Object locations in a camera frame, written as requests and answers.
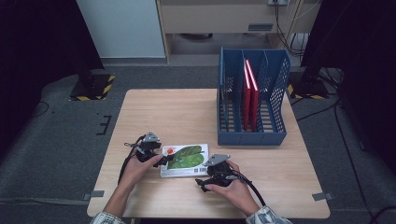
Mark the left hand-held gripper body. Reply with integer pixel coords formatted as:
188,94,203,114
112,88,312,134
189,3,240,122
134,131,163,162

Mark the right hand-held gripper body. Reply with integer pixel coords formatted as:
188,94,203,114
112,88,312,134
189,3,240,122
203,153,241,188

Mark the white book with green leaf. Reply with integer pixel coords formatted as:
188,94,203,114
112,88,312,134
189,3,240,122
159,143,210,178

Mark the blue plastic file rack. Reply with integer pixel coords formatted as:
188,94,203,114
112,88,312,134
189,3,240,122
217,46,292,147

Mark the red hardcover picture book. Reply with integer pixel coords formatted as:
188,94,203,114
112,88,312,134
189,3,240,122
246,59,260,133
242,62,252,132

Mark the person's left hand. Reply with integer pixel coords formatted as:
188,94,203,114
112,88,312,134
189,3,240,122
120,154,164,192

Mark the person's right hand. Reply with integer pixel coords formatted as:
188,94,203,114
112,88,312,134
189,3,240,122
205,160,260,217

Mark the black stand with striped base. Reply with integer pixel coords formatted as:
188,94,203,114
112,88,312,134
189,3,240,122
68,55,116,102
286,66,331,101

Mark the grey floor strip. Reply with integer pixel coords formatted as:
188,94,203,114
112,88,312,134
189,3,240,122
0,196,90,207

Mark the white cabinet panel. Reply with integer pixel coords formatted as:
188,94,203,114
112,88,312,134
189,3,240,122
76,0,166,59

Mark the black curtain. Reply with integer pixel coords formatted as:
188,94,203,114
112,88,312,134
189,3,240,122
300,0,396,175
0,0,106,157

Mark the beige wooden cabinet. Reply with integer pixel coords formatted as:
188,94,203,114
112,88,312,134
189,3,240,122
155,0,321,64

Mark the grey label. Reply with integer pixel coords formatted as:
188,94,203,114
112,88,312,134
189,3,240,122
247,22,275,32

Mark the left hand-held gripper cable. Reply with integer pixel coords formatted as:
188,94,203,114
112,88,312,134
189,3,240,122
117,133,148,185

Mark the hand-held gripper cable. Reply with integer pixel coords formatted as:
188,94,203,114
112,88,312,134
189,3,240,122
232,172,268,207
117,133,148,185

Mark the right hand-held gripper cable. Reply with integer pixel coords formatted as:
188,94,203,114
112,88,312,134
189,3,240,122
232,172,268,207

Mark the thin black floor cable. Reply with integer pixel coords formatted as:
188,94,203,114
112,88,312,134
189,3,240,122
30,101,50,119

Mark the black hanging cable bundle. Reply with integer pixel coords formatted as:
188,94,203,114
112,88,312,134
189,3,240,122
273,0,309,59

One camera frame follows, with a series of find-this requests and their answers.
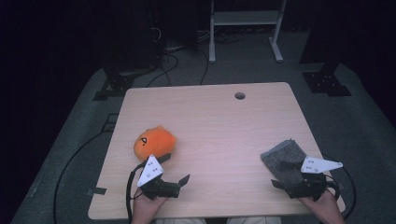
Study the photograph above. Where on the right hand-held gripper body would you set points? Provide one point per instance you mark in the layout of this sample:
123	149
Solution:
314	165

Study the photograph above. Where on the white metal stand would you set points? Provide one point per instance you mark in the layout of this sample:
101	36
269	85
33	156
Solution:
246	17

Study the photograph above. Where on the black stand base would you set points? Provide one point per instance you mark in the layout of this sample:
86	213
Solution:
325	83
115	85

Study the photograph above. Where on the orange plush toy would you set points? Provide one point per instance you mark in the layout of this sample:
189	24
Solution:
155	143

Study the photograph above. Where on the person's right hand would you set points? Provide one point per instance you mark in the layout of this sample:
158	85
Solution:
323	205

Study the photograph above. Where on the dark tape strip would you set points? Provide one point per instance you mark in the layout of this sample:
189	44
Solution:
97	191

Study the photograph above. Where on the black floor tape frame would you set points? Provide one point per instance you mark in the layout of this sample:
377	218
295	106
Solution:
109	123

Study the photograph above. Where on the grey cloth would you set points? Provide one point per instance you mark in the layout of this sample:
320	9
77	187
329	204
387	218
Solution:
285	152

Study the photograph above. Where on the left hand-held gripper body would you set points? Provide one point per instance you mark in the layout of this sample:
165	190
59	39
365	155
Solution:
150	169

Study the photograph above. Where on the person's left hand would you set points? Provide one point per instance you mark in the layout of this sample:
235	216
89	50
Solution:
144	208

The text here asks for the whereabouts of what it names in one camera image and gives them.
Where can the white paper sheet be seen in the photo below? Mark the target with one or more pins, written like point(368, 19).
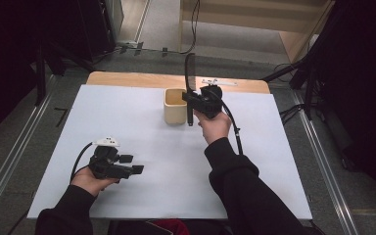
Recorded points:
point(163, 153)

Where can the black metal stand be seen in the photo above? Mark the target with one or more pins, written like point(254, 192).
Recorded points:
point(308, 88)
point(40, 75)

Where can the person's left hand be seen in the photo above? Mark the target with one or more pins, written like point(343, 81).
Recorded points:
point(86, 182)

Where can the light wooden shelf unit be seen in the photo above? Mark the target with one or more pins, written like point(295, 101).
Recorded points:
point(241, 19)

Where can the beige square cup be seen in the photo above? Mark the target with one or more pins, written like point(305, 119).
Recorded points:
point(175, 114)

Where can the person's right hand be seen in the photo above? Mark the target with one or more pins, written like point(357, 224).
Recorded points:
point(215, 127)

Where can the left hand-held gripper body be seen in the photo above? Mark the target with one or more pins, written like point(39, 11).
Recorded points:
point(106, 164)

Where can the person's red and dark clothing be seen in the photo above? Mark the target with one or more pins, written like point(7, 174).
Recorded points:
point(169, 227)

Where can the metal floor rail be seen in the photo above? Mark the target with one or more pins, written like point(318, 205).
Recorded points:
point(16, 150)
point(326, 169)

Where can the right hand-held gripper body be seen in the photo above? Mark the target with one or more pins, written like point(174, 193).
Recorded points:
point(209, 101)

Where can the black comb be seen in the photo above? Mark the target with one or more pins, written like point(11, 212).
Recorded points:
point(187, 70)

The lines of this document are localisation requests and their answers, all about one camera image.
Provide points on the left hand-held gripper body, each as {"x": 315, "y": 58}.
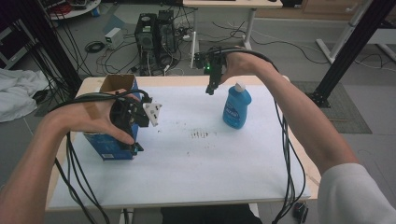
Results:
{"x": 126, "y": 113}

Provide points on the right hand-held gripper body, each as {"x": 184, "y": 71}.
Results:
{"x": 214, "y": 60}

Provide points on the blue cardboard box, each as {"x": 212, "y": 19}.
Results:
{"x": 109, "y": 149}

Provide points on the blue bottle with white cap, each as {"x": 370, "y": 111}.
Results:
{"x": 236, "y": 107}

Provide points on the person's right hand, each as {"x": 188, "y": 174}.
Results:
{"x": 244, "y": 65}

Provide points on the person's left hand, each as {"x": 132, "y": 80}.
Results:
{"x": 84, "y": 115}

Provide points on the white foam mat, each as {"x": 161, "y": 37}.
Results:
{"x": 193, "y": 168}

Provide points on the white-legged desk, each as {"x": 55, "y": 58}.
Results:
{"x": 230, "y": 3}

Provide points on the black computer tower with fan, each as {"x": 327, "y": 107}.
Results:
{"x": 145, "y": 32}

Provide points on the small white device box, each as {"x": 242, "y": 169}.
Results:
{"x": 113, "y": 38}

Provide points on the white cloth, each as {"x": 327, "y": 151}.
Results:
{"x": 18, "y": 93}

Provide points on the round white table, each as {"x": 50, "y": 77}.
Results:
{"x": 77, "y": 11}

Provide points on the dark cabinet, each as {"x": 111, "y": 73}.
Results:
{"x": 12, "y": 46}

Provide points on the white metal stand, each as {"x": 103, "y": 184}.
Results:
{"x": 345, "y": 31}

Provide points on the grey floor mat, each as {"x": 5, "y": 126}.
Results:
{"x": 345, "y": 109}

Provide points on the small black device on floor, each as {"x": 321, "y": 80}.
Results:
{"x": 300, "y": 212}

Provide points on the person's white sleeve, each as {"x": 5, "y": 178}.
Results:
{"x": 355, "y": 199}

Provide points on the black metal frame post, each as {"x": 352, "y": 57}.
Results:
{"x": 49, "y": 46}
{"x": 351, "y": 46}

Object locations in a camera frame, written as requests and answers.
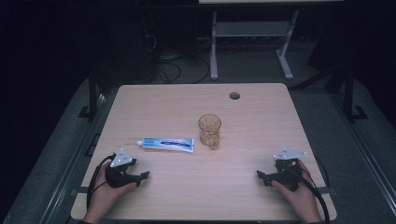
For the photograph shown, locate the black metal stand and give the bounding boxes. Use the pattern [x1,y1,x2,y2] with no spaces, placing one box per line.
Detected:
[342,66,370,123]
[78,66,104,120]

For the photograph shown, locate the blue and white toothpaste tube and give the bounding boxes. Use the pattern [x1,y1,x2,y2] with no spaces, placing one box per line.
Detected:
[136,137,196,154]

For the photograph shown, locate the amber glass cup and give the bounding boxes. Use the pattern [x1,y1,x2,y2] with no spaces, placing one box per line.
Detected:
[197,113,222,151]

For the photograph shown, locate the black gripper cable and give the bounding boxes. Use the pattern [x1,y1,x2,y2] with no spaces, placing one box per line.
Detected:
[86,153,118,211]
[281,155,332,224]

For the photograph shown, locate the white metal table frame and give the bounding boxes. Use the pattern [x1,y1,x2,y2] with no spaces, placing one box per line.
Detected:
[209,9,301,82]

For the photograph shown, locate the black floor cables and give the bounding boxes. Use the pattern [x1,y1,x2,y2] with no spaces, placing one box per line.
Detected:
[143,31,212,85]

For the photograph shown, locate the person's right hand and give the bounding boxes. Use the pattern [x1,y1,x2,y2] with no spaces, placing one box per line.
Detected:
[270,160,323,224]

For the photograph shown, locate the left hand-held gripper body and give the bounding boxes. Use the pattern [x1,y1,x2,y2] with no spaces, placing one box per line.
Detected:
[105,148,140,189]

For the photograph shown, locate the person's left hand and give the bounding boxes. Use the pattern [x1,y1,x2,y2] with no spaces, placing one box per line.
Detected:
[83,161,138,224]

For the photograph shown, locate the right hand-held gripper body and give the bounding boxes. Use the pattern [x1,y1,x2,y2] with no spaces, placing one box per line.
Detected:
[263,147,308,191]

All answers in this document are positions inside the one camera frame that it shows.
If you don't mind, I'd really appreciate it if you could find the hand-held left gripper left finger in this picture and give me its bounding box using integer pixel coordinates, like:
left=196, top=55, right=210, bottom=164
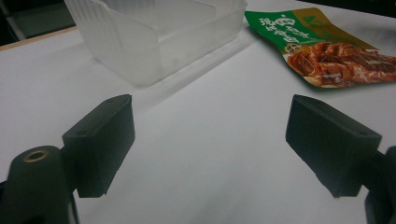
left=61, top=93, right=136, bottom=199

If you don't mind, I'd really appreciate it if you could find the green snack packet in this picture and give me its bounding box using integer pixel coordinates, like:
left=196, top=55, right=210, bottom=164
left=244, top=7, right=396, bottom=89

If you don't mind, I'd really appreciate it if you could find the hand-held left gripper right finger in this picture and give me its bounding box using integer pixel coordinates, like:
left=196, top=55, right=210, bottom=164
left=285, top=94, right=383, bottom=199

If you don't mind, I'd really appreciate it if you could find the translucent plastic storage box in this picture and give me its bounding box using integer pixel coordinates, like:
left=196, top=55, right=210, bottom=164
left=64, top=0, right=248, bottom=88

▬▬▬▬▬▬▬▬▬▬

**TASK INSTRUCTIONS:** The word to find is "cabinet". Copy every line of the records that holds it.

**SOLUTION TO THE EXERCISE:**
Mark the white cabinet panel. Reply with integer pixel coords formatted as:
Mark the beige wooden cabinet. Reply with integer pixel coords formatted as:
Provide points on the dark cabinet, each as {"x": 111, "y": 73}.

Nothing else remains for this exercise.